File "/home/pytorch-wavenet/wavenet_training.py", line 68, in train output = self.model(x)

File "/home/workspace/anaconda2/envs/deeplearn_2.7/lib/python2.7/site-packages/torch/nn/modules/module.py", line 325, in call result = self.forward(*input, **kwargs)

File "/home/pytorch-wavenet/wavenet_model.py", line 188, in forward dilation_func=self.wavenet_dilate)

File "/home/pytorch-wavenet/wavenet_model.py", line 156, in wavenet s = dilate(x, 1, init_dilation=dilation)

File "/home/pytorch-wavenet/wavenet_modules.py", line 25, in dilate new_l = int(np.ceil(l / dilation_factor) * dilation_factor)

ZeroDivisionError: long division or modulo by zero `

I haven't changed any of the parameters in the training script.

The arguments given to the dilate function are as follows:

This happens when the dilate function is called from line 156 of wavenet_model.py. It's a little strange to me as to why the output dilation is lesser than that of init_dilation.

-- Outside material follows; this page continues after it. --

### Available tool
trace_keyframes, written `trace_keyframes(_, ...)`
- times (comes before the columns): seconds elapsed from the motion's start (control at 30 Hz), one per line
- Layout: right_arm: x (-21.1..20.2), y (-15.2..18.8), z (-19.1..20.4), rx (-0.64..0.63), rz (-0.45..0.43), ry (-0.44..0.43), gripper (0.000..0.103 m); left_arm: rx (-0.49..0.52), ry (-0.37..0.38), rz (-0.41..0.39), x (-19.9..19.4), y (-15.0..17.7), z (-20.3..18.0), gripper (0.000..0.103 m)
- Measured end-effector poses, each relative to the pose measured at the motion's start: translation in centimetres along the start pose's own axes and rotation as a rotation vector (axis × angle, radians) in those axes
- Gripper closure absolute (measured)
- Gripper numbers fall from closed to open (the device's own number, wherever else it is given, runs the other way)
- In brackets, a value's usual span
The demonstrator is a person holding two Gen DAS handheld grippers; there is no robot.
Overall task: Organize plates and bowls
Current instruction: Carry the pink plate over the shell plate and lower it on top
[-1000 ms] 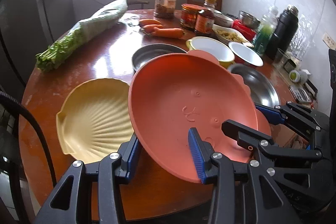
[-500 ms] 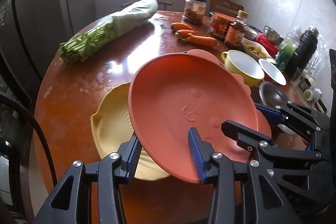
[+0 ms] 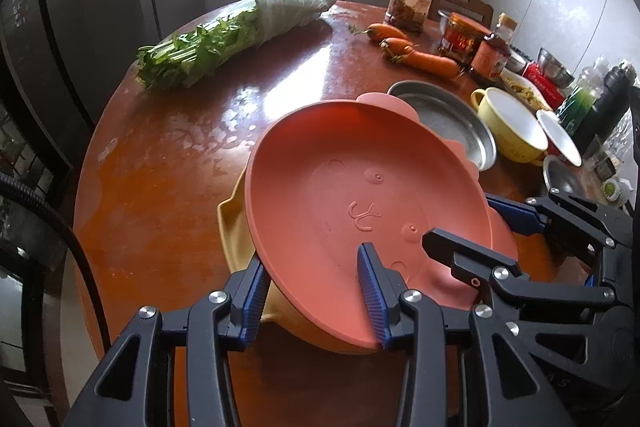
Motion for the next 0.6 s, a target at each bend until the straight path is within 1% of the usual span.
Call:
trace_keyframes(0.07,0.6,0.0,0.2,0.000,0.012,-0.004,0.059,0.009,-0.010,0.008,0.2,0.1,0.2,0.060)
trace_keyframes(0.33,1.5,0.1,0.6,-0.002,0.036,-0.002,0.059,0.020,-0.011,0.029,0.7,0.1,0.6,0.060)
trace_keyframes(0.6,2.0,-0.1,1.0,-0.012,0.042,0.000,0.058,0.015,-0.007,0.037,0.8,-0.1,1.3,0.059)
Point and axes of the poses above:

Can you also kindly explain why we dilate when x.size(2) != 1?

Thanks for your help !

Prashanth

vincentherrmann commented 6 years ago

Hi Prashanth, thanks for telling me! Unfortunately I don't have time time to look into it today, but hopefully tomorrow I will:)

prashanth-chandran commented 6 years ago

Hey Vincent, Sure. Thanks :) !

vincentherrmann commented 6 years ago

I can't reproduce this error. But it looks like you're using python2. If yes, then this will probably be the problem (python2 does classic division so 1/2=0, so 1/(1/2) is division by zero). You need python 3 (anaconda3) for this implementation to work - I'll write it in the readme. A quick fix might be to cast the init_dilation as float, but there are probably other things that won't work in python2.

The check for x.size(2) != 1 is just there as a precaution. The dilate function shifts indices from dimension 2 to dimension 0, so if there is just one index in dimension 2 we can't dilate. But this shouldn't happen anyway.